Ein Rückblick, der auch ein Ausblick ist: Trotz auch 2021 in hoher Zahl abgesagter Automobilmessen gab es seitens der Hersteller zahlreiche Showcars und Konzeptautos, die es irgendwann einmal in die Serie schaffen können – mehr oder minder komplett am „Ur-Entwurf“ entlang oder teilweise, dann in Form von technischen oder gestalterischen Finessen. In fast allen Fällen zeigten die visionären Mobile, dass die Autozukunft in erster Linie elektrisch und außerdem auch nachhaltiger wird. Zugleich jedoch darf sie auch weiterhin wild und verschwenderisch sein. Vier 2021er-Studien verdeutlichen diese und weitere Trends besonders gut..
Der im April auf der Shanghai Auto enthüllte Elektro-Roadster MG Cyberster weckt mit seinem temporeichen Blechkleid Lust auf E-Mobilität. Den Sprint aus dem Stand auf Tempo 100 in unter drei Sekunden und 800 Kilometer Reichweite sind starke Versprechen. Sie sollen sogar Realität werden, denn bereits im Mai wurde offiziell der Serienbau des Cyberster verkündet. Doch steht der MG Roadster nicht nur für sportliche Verheißungen der Elektro-Zukunft, sondern auch für ein neues Selbstbewusstsein und den Expansionshunger chinesischer Autobauer. Hinter der einst englischen Traditionsmarke MG steht nämlich der SAIC-Konzern, der bereits seit einiger Zeit und mit wachsendem Erfolg seine in China produzierten Autos auch in Europa vertreibt.

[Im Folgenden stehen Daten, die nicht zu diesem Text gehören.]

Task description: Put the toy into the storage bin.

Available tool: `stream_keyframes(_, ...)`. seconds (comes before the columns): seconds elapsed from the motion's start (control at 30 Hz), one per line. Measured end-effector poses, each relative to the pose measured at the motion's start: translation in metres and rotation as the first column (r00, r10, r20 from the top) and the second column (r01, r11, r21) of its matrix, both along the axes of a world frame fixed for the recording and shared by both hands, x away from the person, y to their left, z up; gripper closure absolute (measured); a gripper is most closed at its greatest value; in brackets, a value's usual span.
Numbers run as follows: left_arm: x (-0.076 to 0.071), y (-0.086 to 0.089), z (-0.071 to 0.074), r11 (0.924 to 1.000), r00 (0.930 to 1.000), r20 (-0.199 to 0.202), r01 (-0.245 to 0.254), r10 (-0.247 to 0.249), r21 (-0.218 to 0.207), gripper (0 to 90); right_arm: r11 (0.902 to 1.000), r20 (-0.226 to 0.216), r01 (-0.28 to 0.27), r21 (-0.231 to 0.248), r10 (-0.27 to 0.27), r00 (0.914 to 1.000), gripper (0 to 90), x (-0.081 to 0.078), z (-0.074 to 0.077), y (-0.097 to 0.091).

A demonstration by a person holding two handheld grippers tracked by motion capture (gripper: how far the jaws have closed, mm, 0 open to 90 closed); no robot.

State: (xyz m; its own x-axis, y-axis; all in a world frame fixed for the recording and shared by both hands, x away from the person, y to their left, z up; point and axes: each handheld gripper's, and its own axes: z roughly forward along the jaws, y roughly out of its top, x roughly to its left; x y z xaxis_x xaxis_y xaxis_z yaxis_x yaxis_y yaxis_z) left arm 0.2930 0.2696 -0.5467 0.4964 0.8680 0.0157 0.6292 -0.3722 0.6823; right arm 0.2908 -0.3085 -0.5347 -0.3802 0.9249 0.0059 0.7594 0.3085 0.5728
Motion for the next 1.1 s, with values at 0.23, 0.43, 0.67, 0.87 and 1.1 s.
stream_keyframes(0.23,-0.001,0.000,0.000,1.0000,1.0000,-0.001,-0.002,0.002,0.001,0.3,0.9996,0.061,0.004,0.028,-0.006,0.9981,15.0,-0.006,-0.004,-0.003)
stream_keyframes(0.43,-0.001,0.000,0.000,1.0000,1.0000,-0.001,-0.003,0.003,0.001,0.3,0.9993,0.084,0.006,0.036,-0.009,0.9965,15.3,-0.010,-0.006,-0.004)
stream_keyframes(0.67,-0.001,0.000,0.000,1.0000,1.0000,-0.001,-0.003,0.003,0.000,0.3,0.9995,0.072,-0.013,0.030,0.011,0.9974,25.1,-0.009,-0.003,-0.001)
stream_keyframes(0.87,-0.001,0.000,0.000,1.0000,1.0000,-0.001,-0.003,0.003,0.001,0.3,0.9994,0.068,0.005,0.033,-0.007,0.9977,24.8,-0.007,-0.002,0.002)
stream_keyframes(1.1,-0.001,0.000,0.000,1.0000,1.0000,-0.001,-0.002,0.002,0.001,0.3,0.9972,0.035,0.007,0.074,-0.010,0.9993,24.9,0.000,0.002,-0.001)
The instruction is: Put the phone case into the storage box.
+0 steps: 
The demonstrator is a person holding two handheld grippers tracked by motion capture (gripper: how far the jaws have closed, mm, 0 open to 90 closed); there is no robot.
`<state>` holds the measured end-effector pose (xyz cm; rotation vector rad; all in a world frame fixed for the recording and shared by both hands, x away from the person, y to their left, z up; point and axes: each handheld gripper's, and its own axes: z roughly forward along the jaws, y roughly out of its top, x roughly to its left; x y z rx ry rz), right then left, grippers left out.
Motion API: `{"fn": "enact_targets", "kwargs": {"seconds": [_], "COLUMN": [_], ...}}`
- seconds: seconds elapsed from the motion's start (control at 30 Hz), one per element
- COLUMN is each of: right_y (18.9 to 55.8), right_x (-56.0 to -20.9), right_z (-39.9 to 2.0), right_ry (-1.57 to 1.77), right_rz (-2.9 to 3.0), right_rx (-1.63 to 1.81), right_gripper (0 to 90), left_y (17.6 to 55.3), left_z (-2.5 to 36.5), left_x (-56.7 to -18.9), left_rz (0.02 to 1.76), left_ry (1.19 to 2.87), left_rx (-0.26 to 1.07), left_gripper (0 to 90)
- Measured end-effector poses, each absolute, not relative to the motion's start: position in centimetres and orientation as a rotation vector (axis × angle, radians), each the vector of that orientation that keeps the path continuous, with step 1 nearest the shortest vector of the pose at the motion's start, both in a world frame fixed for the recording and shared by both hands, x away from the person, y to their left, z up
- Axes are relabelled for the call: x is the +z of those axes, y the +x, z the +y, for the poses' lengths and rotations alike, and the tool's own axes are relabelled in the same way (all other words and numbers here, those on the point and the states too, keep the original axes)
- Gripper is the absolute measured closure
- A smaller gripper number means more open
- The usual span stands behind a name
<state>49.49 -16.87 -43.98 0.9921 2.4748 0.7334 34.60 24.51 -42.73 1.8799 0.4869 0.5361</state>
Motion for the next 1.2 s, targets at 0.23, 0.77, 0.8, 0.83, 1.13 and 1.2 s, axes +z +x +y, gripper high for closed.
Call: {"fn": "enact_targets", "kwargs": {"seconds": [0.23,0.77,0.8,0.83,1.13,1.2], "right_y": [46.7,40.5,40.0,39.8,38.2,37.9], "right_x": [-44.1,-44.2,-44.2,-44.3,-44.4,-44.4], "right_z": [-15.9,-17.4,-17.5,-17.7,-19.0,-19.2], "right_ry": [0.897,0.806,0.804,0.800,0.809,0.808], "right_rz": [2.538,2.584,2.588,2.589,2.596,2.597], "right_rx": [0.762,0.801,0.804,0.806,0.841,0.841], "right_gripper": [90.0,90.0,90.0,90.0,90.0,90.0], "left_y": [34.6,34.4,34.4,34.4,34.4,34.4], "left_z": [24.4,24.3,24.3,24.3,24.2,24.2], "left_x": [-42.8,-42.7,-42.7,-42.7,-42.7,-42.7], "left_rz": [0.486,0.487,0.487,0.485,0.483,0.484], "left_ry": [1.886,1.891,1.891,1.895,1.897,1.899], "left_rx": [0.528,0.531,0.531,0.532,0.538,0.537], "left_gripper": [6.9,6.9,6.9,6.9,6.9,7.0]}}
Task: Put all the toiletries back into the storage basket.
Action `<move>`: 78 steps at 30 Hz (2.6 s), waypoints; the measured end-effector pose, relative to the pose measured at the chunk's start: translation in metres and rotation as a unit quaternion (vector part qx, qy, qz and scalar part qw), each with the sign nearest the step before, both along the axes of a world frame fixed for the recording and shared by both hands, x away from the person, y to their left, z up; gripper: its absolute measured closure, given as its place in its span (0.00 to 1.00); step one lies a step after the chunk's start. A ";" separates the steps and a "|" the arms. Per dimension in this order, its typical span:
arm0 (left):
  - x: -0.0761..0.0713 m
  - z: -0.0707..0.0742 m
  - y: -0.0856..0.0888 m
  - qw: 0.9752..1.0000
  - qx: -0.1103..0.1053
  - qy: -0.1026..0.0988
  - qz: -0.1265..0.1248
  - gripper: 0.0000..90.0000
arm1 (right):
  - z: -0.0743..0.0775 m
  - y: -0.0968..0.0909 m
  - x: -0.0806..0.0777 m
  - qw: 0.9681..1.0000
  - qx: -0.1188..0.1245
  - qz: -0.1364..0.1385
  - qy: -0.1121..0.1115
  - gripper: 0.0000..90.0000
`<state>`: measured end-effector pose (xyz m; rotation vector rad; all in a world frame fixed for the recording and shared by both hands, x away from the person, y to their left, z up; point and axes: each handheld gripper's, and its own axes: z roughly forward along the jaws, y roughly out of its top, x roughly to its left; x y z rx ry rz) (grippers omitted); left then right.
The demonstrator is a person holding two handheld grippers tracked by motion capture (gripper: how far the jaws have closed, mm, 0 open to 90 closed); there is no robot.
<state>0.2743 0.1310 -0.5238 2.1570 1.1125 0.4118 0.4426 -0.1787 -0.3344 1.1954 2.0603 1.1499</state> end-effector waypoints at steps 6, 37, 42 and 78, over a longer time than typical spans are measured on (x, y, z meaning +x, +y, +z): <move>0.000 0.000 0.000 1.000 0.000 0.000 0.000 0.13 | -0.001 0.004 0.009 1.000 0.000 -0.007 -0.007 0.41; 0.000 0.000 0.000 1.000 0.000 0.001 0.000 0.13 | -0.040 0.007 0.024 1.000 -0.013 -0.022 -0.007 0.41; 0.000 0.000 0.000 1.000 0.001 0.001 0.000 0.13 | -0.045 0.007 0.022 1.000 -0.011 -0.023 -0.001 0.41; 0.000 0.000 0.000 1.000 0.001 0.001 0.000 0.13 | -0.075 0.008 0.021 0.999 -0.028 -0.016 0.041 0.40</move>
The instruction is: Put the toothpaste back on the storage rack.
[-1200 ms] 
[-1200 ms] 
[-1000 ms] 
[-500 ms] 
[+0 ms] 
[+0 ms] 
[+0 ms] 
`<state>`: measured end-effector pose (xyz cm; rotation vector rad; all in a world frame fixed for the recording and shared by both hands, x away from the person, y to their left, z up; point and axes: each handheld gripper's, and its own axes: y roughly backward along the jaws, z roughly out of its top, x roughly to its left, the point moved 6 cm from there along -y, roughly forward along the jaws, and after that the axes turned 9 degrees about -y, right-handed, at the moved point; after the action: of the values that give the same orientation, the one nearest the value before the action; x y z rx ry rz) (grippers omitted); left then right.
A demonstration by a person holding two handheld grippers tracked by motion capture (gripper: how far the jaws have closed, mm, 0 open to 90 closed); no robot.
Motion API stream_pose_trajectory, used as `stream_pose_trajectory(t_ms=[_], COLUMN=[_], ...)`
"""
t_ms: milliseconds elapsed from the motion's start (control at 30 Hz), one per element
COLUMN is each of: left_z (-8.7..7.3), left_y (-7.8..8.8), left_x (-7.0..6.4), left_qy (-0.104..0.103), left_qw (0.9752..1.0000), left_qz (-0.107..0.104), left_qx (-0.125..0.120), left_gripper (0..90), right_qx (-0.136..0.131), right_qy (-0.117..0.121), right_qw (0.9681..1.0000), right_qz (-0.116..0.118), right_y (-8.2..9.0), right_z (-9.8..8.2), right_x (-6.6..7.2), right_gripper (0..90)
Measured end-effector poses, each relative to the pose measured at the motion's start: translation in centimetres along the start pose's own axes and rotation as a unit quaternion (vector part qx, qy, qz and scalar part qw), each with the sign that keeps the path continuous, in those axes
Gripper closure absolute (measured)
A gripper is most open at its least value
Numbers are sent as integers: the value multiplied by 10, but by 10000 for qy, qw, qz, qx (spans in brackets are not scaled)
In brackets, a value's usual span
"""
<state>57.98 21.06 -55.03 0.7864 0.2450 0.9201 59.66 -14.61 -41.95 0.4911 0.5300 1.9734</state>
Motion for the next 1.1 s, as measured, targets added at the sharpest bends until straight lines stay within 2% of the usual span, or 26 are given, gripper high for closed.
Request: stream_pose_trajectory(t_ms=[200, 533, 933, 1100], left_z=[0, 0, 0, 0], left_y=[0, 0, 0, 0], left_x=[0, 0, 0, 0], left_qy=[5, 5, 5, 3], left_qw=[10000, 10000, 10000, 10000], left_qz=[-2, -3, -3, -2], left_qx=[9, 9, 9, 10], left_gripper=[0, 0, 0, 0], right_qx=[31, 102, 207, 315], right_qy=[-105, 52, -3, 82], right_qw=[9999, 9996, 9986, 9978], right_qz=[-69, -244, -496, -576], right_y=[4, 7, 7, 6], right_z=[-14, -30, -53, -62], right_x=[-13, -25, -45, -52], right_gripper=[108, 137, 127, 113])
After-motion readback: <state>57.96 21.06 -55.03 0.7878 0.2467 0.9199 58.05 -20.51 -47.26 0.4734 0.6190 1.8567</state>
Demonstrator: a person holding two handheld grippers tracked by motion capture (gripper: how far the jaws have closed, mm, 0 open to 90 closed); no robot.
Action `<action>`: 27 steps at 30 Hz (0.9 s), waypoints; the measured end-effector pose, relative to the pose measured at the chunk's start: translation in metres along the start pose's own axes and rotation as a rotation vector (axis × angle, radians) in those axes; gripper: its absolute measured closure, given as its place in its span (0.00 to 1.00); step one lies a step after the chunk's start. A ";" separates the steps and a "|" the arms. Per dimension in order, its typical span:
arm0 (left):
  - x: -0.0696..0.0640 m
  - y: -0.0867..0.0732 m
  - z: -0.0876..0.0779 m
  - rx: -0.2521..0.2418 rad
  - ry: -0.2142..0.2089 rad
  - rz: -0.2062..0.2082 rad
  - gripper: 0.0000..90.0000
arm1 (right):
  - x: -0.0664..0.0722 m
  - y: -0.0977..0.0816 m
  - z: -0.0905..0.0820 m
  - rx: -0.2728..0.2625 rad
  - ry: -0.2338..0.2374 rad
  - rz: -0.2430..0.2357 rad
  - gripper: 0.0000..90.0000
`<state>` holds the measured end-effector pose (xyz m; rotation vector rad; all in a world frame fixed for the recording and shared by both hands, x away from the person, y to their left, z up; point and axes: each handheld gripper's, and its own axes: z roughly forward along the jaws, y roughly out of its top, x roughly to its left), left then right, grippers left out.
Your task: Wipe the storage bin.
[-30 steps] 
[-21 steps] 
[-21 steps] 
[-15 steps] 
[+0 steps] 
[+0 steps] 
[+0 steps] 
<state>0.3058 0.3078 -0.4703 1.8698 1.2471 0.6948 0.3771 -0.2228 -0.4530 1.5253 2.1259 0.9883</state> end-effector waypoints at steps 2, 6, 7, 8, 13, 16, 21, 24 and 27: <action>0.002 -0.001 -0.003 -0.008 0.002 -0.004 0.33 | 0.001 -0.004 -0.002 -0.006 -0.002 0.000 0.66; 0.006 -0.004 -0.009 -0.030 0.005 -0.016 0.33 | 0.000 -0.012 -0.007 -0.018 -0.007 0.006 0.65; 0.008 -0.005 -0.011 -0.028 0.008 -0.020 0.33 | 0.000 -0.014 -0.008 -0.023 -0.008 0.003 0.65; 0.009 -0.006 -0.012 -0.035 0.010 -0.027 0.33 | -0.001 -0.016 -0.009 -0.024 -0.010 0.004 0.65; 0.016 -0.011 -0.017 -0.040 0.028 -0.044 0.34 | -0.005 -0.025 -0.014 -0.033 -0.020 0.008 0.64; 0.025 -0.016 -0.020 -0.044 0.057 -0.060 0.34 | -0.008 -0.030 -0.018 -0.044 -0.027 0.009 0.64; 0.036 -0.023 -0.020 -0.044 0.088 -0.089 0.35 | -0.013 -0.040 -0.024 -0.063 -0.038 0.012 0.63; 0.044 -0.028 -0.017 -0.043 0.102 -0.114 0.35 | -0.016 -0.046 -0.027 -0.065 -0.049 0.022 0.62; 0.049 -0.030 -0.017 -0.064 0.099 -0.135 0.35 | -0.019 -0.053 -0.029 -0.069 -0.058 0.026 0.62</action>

Wie Vergangenheit und Zukunft zusammengehen können, hat Mercedes mit dem EQG auf der IAA demonstriert. Das Elektro-Konzept zeigt, wie eines der ikonischsten Modelle der Stern-Marke, nämlich den Gelände-Klassiker G-Klasse, in der sauberen Antriebszukunft aussehen wird. Die wichtige Nachricht für alle Fans des Offroad-Riesen und anderer Luxusmobile: Den Prunk und Protz der vergangenen Jahrzehnte wird man auch ohne bärigen Diesel oder geschmeidigen V8-Benziner und damit künftig ohne schlechtes Gewissen genießen können. Nur etwas leiser und eben abgasfrei. Als wahrhaft ökologisch und besonders klimafreundlich wird ein Elektro-G dank seines verschwenderischen Grundwesens allerdings kaum taugen.
Dass es nachhaltiger geht und wohl auch gehen muss, hat BMW dem IAA-Publikum mit seinem Elektroauto Circular zu verdeutlichen versucht. Bei dem vor allem im Innenraum futuristisch inszenierten Kompaktfahrzeug hat der Münchener Autobauer auf verschwenderische Formen und Superlative bei Leistung und Reichweite verzichtet. Genaugenommen bleibt der Antrieb, der schlicht elektrisch ist, unerwähnt. Das eigentliche Thema des Circular ist vielmehr die konsequente Umsetzung rohstoffschonender Produktionstechniken. So wurde das Fahrzeug auf geschlossene Materialkreisläufe optimiert, denn verwendet wurden recycelte Werkstoffe, die wieder recyclefähig sind. Dazu gehören Reifen aus Naturkautschuk oder ein im 3D-Drucker mit biobasierten Materialien hergestellte Lenkradkranz. Außerdem verzichtet der Vision Circular auf Außenlacke, Leder und Chrom. Beim Energiespeicher soll es sich um eine vollständig wiederverwertbare Feststoffbatterie handeln.
Aufbau einer Kreislaufökonomie, Reduzierung der CO2-Emissionen und die Transformation zum Hersteller von vornehmlich elektrisch angetriebenen Autos waren die großen Schlagwörter des Strategieplans Renaulution, den Autobauer Renault im Januar 2021 vorgestellt hat. Auch in der elektrischen Modellzukunft werden sich die Franzosen ihrer Traditionen besinnen, wie ein Kleinwagen-Konzept offenbarte, das in die Fußstapfen des R5 treten soll. Der zunächst als Studie deklarierte und mittlerweile als Serienmodell für 2024 angekündigte Elektro-R5 schlägt damit eine Brücke zwischen Vergangenheit und E-Zukunft, die neben Fahrspaß auch ökologische Ausgewogenheit verspricht. So wird der R5 für Alltagstauglichkeit und Rightsizing in der E-Mobilität stehen. Seine unter vier Meter kurze Karosserie, bis zu 400 Kilometer Reichweite und ein gut 100 kW starker Antrieb versprechen ein ausgewogenes Maß der Vernunft, das Fahrspaß jedoch nicht ausschließen wird.